Rasional : Jaringan edema lebih cenderung rusak/robek

c. Ubah posisi sesering

Rasional : Untuk menurunkan tekanan edema

d. Berikan perawatan kulit (kebersihan) dan pemberian lotion

Rasional : Mengurangi gatal dan menghilangkan kering, robekan kulit

e. Pertahankan linen kering, bebas keriput

Rasional : Menurunkan iritasi dermal dan resiko kerusakan kulit

f. Anjurkan pasien untuk menggunakan kompres lembab dan pertahankan kuku tetap pendek

Rasional : Menghilangkan ketidaknyamanan dan menurunkan resiko cedera (kulit)

g. Anjurkan untuk menggunakan pakaian katun longgar.

Rasional : Mencegah iritasi dermal langsung dan meningkatkan evaporasi lembab pada kulit.

2. Gangguan pola nafas B/D adanya dyspnoe

Intervensi :

a. Obsevasi pola pernafasan pasien

Rasional : Dyspnoe, takikardia, dan pernafasan irreguler dan bunyi ronchi merupakan tanda gangguan pola nafas

b.
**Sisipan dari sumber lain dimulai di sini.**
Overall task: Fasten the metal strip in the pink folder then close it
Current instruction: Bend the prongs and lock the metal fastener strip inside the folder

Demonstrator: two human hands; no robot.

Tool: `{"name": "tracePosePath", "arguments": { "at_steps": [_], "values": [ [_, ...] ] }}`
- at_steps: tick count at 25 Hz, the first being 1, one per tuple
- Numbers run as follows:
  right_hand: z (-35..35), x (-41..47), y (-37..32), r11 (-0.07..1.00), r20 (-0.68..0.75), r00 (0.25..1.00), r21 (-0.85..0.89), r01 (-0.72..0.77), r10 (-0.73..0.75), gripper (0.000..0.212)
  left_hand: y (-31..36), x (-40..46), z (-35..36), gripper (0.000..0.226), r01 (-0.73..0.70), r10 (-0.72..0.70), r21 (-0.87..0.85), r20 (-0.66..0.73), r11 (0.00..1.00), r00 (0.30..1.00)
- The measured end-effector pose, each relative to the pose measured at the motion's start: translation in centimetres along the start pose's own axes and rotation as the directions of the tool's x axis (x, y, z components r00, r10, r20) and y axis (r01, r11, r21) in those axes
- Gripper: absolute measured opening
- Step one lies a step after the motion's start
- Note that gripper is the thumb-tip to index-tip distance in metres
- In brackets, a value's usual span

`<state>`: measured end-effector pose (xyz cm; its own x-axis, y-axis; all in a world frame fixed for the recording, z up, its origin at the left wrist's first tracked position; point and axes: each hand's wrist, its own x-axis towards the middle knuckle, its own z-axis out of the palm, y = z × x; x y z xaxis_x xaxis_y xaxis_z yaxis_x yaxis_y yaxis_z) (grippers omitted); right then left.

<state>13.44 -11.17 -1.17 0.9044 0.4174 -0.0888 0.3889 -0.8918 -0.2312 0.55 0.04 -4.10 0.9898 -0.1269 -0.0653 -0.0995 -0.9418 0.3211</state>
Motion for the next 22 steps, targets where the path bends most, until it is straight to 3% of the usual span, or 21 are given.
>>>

Kaji warna kulit, kuku dan membran mukosa

Rasional : Pucat menunjukkan vasokontriksi atau anemia dan sianosis berhubungan dengan kongesti atau gagal jantung yang menunjukkan perfusi jaringan tidak adekuat.
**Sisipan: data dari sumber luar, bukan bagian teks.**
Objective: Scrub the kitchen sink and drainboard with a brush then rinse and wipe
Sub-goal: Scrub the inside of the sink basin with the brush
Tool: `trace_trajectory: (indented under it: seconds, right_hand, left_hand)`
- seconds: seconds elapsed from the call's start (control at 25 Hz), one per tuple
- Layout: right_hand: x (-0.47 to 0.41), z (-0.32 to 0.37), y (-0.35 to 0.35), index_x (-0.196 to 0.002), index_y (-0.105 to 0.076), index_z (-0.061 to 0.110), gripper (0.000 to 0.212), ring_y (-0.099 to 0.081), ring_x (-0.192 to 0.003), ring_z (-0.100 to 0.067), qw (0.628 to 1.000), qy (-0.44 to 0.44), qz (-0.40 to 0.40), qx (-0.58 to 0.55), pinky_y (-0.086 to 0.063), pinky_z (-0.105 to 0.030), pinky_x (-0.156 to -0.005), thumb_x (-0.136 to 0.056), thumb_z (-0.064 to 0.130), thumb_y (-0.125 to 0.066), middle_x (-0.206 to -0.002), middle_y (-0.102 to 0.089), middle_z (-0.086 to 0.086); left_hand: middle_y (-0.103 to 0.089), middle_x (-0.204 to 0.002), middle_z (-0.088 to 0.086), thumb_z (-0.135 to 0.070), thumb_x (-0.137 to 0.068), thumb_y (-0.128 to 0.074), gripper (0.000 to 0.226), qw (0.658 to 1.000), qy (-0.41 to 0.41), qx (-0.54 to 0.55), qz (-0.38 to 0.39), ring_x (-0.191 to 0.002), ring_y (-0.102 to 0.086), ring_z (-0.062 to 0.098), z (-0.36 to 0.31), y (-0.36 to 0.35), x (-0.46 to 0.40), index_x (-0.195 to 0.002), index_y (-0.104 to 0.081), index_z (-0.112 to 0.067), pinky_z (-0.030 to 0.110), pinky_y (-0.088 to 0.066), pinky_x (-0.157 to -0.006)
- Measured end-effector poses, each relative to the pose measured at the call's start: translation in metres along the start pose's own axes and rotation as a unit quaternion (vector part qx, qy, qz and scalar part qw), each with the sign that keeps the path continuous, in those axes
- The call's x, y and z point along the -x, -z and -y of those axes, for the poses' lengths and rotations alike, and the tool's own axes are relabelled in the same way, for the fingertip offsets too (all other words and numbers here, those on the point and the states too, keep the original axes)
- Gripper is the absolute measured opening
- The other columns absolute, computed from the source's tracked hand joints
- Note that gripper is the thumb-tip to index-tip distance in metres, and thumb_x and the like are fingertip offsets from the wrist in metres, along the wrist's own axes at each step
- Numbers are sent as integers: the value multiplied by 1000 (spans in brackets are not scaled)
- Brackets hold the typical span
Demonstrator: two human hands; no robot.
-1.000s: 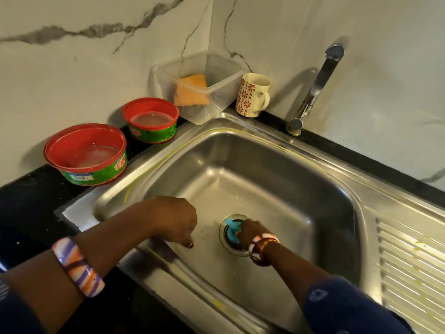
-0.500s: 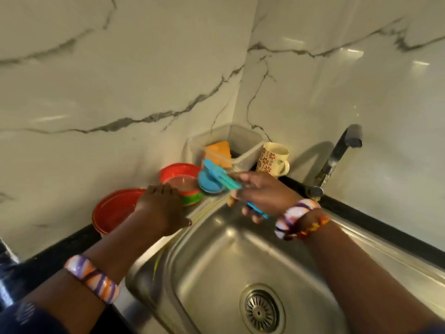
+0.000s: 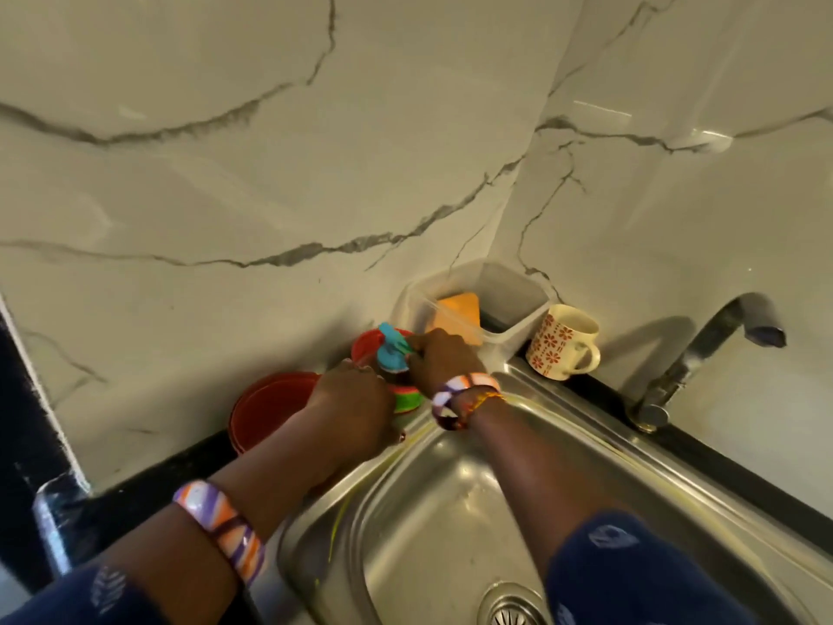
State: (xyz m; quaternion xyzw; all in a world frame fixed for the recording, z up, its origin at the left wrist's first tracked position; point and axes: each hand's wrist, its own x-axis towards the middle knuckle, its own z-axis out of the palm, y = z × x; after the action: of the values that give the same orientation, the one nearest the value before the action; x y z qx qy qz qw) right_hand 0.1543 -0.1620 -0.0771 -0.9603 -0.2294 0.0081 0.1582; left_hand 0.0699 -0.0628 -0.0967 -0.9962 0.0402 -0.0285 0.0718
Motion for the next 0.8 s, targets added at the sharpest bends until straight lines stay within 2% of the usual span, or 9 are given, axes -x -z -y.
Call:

c. Atur posisi semi fowler

Rasional : Posisi semi fowler memungkinkan organ organ abdomen menjauhi diafragma sehingga ekspansi paru optimal.

d. Observasi VS

Rasional : Gangguan pertukaran O2 mengakibatkan perubahan pada VS terutama pada BP, HR, dan RR

e. Kolaborasi unutk pemberian tambahan oksigen

Rasional : Memaksimalkan sediaan O2 untuk kebutuhan miokardium

f. Kolaborasi pemeriksaan AGD

Rasional : AGD sangat penting untuk mengetahui adanya gangguan pertukaran gas dalam paru.

BAB IV

PENUTUP

A. Kesimpulan

Berdasarkan makalah yang kami tulis mengenai askep klien dengan gangguan sistem perkemihan ; ARF dan CRF, kami menemukan berbagai masalah yang timbul dan begitu kompleks penanganannya, dimana untuk mengatasi masalah tersebut kami mengacu pada berbagai landasan teori.
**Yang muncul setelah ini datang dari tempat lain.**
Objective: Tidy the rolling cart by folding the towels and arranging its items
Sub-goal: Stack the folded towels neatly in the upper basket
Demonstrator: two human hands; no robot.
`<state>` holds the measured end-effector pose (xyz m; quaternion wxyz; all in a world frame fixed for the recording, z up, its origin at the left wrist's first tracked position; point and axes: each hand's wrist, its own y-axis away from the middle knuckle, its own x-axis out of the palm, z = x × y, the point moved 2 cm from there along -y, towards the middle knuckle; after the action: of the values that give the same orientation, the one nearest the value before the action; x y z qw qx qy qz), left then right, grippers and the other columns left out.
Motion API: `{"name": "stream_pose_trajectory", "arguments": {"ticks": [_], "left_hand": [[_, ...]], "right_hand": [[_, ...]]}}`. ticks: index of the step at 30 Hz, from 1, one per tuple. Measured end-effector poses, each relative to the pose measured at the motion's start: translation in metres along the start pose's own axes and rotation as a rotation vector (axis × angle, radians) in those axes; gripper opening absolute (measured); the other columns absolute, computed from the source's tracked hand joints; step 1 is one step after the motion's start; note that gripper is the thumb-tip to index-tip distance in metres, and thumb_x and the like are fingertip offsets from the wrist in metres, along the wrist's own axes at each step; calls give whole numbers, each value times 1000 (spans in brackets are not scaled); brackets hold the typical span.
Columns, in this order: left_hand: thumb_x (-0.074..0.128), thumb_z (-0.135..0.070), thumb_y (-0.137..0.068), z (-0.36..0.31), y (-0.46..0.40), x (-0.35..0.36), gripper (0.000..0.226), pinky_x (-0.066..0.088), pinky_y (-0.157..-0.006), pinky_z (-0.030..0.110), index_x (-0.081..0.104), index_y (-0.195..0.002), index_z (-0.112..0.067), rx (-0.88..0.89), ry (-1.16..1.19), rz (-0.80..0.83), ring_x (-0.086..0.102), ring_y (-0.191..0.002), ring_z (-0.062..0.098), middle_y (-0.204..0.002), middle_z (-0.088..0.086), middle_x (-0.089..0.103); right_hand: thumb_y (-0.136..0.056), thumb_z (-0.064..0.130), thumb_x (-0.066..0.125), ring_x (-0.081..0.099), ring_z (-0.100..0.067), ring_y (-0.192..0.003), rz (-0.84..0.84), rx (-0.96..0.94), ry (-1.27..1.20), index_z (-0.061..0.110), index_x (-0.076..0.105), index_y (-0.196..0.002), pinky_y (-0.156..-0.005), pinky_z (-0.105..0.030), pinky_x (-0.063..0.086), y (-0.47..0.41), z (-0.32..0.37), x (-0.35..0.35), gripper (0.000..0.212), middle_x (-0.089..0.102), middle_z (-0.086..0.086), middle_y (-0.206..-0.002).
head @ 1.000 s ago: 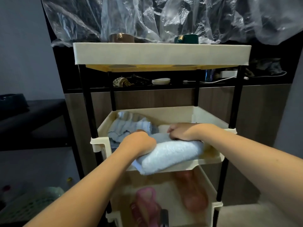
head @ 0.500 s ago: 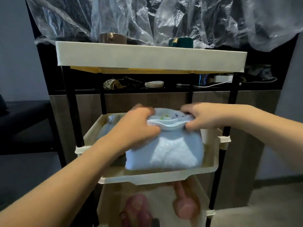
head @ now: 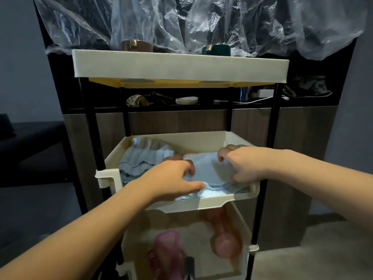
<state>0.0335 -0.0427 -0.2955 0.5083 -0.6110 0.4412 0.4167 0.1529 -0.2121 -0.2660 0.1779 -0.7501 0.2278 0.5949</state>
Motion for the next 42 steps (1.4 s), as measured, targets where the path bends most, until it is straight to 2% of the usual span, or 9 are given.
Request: {"name": "stream_pose_trajectory", "arguments": {"ticks": [3, 8, 11, 19, 24, 29, 33, 37, 42], "left_hand": [[60, -33, -78, -5, -5, 6, 7, 51, -74, 33, 61, -80, -27, 14, 38, 204, 55, -87, 20, -94, -1, 56], [56, -21, -78, 4, -19, -20, 24, 44, -63, 26, 66, -57, -16, -239, 351, 174, 56, -69, 15, -69, -1, 66], [49, -30, -82, 8, -53, -17, 27, 48, -75, 28, 70, -90, -13, -317, 194, 23, 63, -94, 29, -99, 12, 70], [67, -33, -78, 2, -86, -14, 51, 47, -83, 33, 56, -127, -22, -229, 43, 319, 59, -99, 25, -120, 2, 61], [71, -16, -77, 26, -107, -35, 33, 59, -84, 48, 66, -110, -12, -250, 899, -24, 70, -91, 33, -108, 19, 72], [60, -13, -87, 23, -135, -15, 30, 56, -79, 42, 66, -113, 1, -338, 1490, 120, 68, -85, 34, -103, 23, 71], [50, -12, -83, 28, -147, -10, 25, 55, -76, 39, 68, -97, -1, -389, 1431, 262, 66, -75, 34, -82, 19, 70], [61, -19, -79, 35, -158, 11, 26, 54, -92, 47, 67, -100, -4, -624, 983, 244, 67, -94, 36, -104, 23, 69], [44, -21, -101, 34, -165, 42, 44, 40, -92, 28, 47, -140, 0, -699, 767, 159, 44, -135, 31, -146, 18, 46]], "right_hand": [[-83, 34, 63, 54, -23, -109, 112, -15, 53, 28, 45, -131, -86, -32, 46, -4, 13, 4, 52, 52, 0, -126], [-83, 25, 51, 54, -20, -70, 306, 164, -25, 16, 62, -77, -63, -31, 47, -6, 15, -1, 16, 60, -1, -79], [-85, 19, 47, 61, -23, -75, 255, 302, -156, 8, 70, -92, -58, -27, 46, -21, 7, -11, 26, 68, -9, -91], [-89, 38, 64, 61, -27, -98, 425, 371, -305, 6, 61, -120, -91, -35, 50, -42, -6, -3, 45, 63, -7, -110], [-82, 24, 64, 67, -26, -94, -42, 533, -897, 15, 65, -104, -79, -34, 51, -62, -43, -24, 24, 70, -8, -102], [-88, 15, 50, 53, -23, -69, -315, 663, -1071, 7, 61, -101, -59, -26, 40, -86, -56, -32, 19, 60, -12, -86], [-80, 17, 54, 60, -24, -71, -178, 578, -463, 5, 62, -95, -60, -27, 44, -88, -56, -35, 21, 62, -9, -82], [-89, 26, 51, 53, -36, -117, -200, 585, -69, 7, 40, -134, -85, -38, 45, -93, -44, -19, 50, 53, -17, -127], [-90, 29, 46, 60, -31, -111, -20, 564, -534, 12, 60, -122, -96, -41, 49, -110, -29, 6, 39, 62, -14, -125]]}}
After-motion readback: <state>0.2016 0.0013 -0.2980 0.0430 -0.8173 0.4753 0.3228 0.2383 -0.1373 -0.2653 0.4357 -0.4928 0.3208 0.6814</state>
Mengingat penyakit ARF begitu penting ditanggulangi untuk mencegah terjadinya CRF maka pertemuan keluarga dan perawat sangat penting artinya dalam penyelesaian masalah ini.

Terdapat banyak diagnosa yang muncul pada penyakit ARF antara lain

1. Peningkatan Volume Cairan Tubuh

2. Nutrisi Kurang Dari Kebutuhan Tubuh

3. Activity Intolerance

4. Kecemasan

5. Gangguan Pola Tidur

Sedangkan pada penyakit CRF antara lain

1. Gangguan Pola Nafas

2. Resti Kerusakan Integritas kulit ditambah dengan masalah yang ada pada penyakit ARF

B. Saran

Untuk mempertahankan kondisi klien, maka diharapkan perawatan secara komprehensif terhadap kasus GGA dan GGK ini perlu diintensifkan sesuai dengan kaidah proses keperawatan.

Perlu ditingkatkan pelayanan yang cepat dan tepat untuk menghindari keadaan yang semakin memburuk dan gangguan psikologis sehingga klien merasa nyaman dengan pelayanan yang diberikan.

Untuk mengetahui efektifnya asuhan keperawatan klien dengan GGA dan GGK hendaknya kegiatan evaluasi dilakukan secara terus menerus dengan menggunakan teknik sistem komunikasi asuhan keperawatan dari petugas, dalam hal ini perawat sesuai dengan jadwal ship jaga yang telah ditentukan.

DAFTAR PUSTAKAAgus T, 1998, Upaya Mempertahankan Kualitas Hidup Penderita CRF Dengan Terapi Pengganti, Fakultas Kedokteran UNHAS, Makassar.

Brunner dan Sudarth, 2002 , Keperawatan Medikal Bedah Vol 2 Edisi 8, EGC Jakarta

Hudak dan Gallo, 1996, Keperawatan Kritis Edisi IV Buku II EGC, Jakarta.

Linda Jual C, 1999, Rencana Asuhan dan Dokumentasi Keperawatan (terjemahan), EGC Jakarta.

Marlynn E. Doengoes, 2000, Rencana Asuhan Keperawatan (terjemahan), EGC Jakarta.

Purnawan Junadi, 1992, Kapita Selekta Kedokteran Edisi II, Media Aesculapius FK-UI Jakarta.

Soeparman, Sarwono W, 1990, Ilmu Penyakit Dalam Jilid II, FK-UI, Jakarta.

Sylvia A. Price, 1995, Patofisiologi Edisi IV Buku II, EGC, Jakarta.